“Well, His Supremacy says he wants to check out the Aspects the Bishop officers use.”
They looked at each other.
Shibo said, “Maybe he thinks we don’t have enough God-loving Aspects?”
Jocelyn said, “All I know is what His Supremacy tells me.”
“Which sure’s not much,” Cermo said.
“I can deal with him,” Jocelyn said proudly. “I got us food and tents.”
Killeen remembered how, years before they left Snowglade, the Family had been surprised at night and had to leave behind all their bedding and tents and a lot of cooking gear. Though they had fallen far from the wonderful, hypnotically exotic comforts of Argo, he was glad to see that the Family had adjusted quickly to the hardships of the land.
Nearby a metal-crafter was fashioning a carryrack from some wrecked mech tubing. The Bishop camp stirred with effort as old talents came into play again, and Killeen could see on faces a reborn confidence that came from finding the old methods still good and true.

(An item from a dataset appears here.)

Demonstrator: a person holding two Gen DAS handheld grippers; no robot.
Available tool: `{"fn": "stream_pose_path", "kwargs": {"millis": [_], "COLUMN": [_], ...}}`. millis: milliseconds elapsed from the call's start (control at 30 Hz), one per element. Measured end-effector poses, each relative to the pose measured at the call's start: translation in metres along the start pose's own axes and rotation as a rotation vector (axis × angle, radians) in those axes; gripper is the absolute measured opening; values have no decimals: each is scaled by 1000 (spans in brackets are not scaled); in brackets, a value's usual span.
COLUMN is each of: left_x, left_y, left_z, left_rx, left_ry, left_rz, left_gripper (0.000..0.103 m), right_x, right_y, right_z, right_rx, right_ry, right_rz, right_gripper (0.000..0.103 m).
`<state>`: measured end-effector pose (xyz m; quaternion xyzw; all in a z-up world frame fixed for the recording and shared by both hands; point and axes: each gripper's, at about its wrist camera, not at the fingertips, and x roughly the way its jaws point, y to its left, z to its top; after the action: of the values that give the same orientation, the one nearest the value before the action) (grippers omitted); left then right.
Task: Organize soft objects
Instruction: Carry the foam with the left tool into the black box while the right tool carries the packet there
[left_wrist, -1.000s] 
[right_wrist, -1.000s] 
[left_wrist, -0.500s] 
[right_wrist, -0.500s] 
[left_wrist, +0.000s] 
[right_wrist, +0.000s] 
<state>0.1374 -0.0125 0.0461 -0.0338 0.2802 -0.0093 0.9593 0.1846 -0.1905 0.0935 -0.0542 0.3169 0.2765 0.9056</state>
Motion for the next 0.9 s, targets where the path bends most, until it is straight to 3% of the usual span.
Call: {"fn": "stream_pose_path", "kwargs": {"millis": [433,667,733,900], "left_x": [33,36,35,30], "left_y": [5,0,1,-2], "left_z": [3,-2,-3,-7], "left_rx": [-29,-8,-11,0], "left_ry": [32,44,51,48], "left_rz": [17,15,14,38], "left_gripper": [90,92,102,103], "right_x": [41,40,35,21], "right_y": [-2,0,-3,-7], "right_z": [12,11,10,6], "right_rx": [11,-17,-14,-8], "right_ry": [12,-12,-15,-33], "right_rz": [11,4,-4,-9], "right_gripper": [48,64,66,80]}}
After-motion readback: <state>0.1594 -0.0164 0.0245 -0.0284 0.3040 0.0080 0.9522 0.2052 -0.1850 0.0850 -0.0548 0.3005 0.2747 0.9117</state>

He covered the arrangements Jocelyn had made with the Tribe, details of supplies and food. He dispatched fifty Bishops to help with the day’s foraging, which was conducted as a coordinated effort ranging far from the Tribesite. There were many matters of Family business to straighten out. Killeen had to decide how to reconfigure the Family’s elaborate sequence of order-giving, since they had lost the four in the shuttlecraft and, of course, Anedlos. That matter Killeen dealt with, speaking between clenched teeth. “We won’t take such treatment. But we’d better look sharp till we understand things better.”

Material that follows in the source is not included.